Banksy, whose identity is unknown to the public, is a world-renowned graffiti artist. His newly recovered mural was spray-painted in 2003 for an exhibit at a contemporary art gallery in Germany's capital.
The mural was excavated as part of an art project by Brad Downey, a Berlin-based American artist, whose exhibition is titled What Lies Beneath and focuses on layers of paint.
"The unearthing is Downey's project - he wanted to play with it," said Stephane Bauer, head of the Kunstraum Bethanien gallery, where the Banksy work is being displayed.
Downey, who also took part in the 2003 exhibit, remembered Banksy's work and wanted to uncover it for his 2011 project.
Under Downey's careful instructions, restorers uncovered the artwork, which portrays winged-soldiers with smiley faces carrying guns. The words Every Picture Tells a Lie are scrawled in blood-red paint above them.
Banksy first drew attention in the early 1990s with controversial stencilled graffiti, seen by some as subversive and by others as satire
His commercial pieces have sold for huge sums - the most famous of which is Space Girl and Bird, which was auctioned in 2007 for 288,000 pounds, or close to half a million dollars.

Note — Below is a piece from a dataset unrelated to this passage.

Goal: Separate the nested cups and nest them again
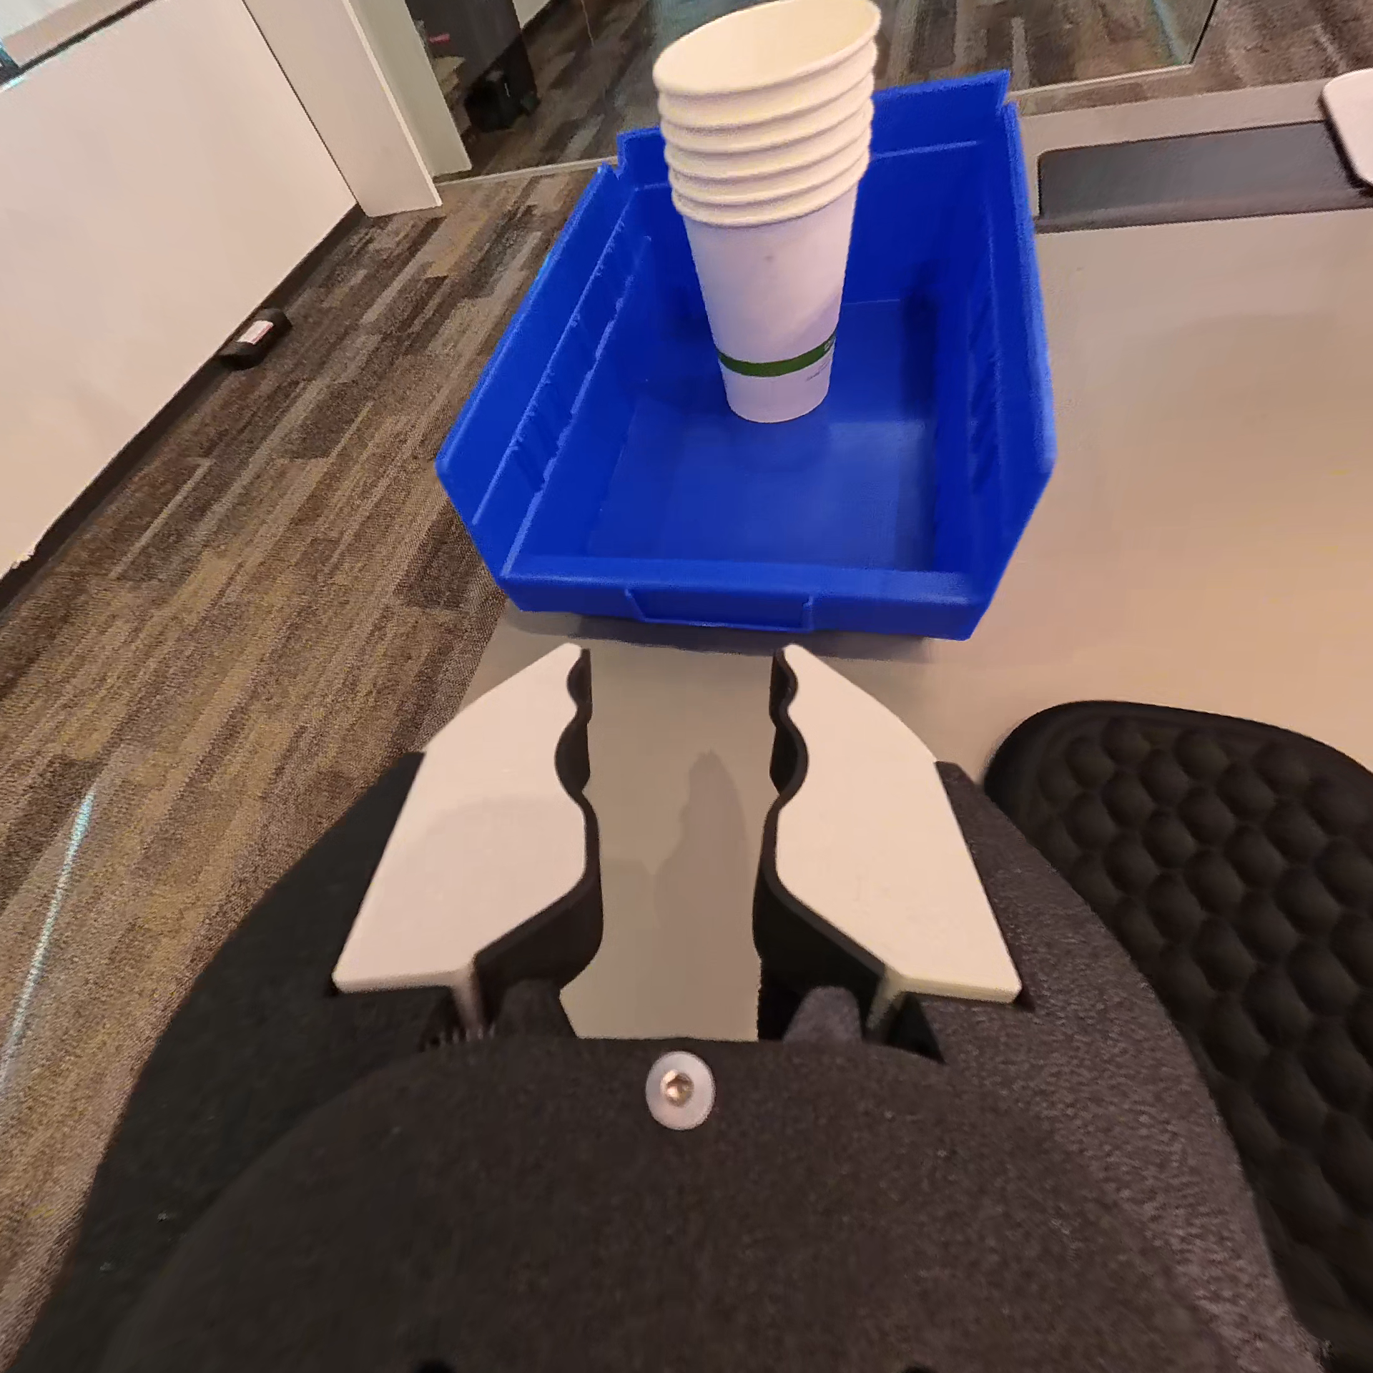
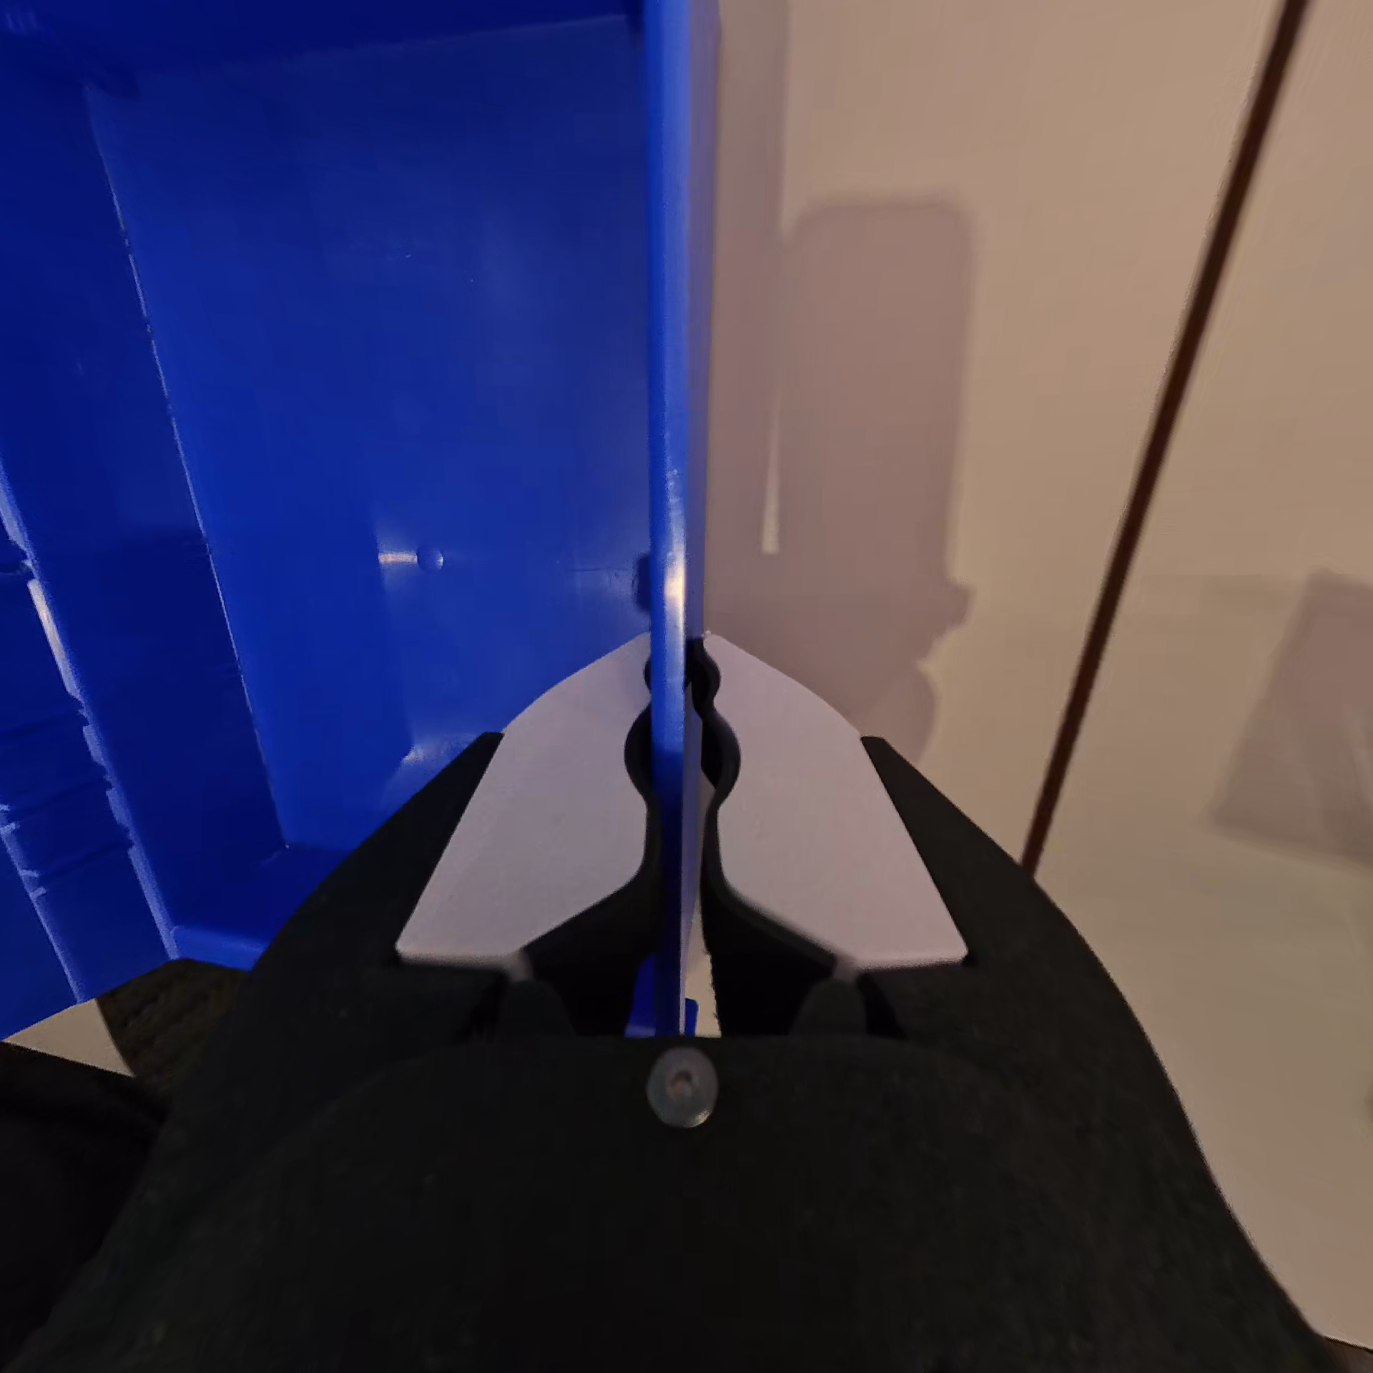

The gallery is unsure of what will happen to Banksy's work once Downey's exhibit ends on October 23rd. It could go back to hibernating behind white-washed walls - that is, if someone doesn't try to buy it first.
But Bauer said it was difficult to say how much the Banksy is worth. "I don't think it can be worth much since it is just one layer of paint among many," Bauer told Reuters.
Gareth Williams, who has helped sell Banksy pieces in the past, said that in order to price one of his artworks, details are first sent to the artist's agency for authentication before the pieces can sell.
Williams, head of the Urban Art department for Bonham's Auction House in London, said that if the mural found in Berlin is authenticated, Bonham's would be happy to help the gallery owners sell it.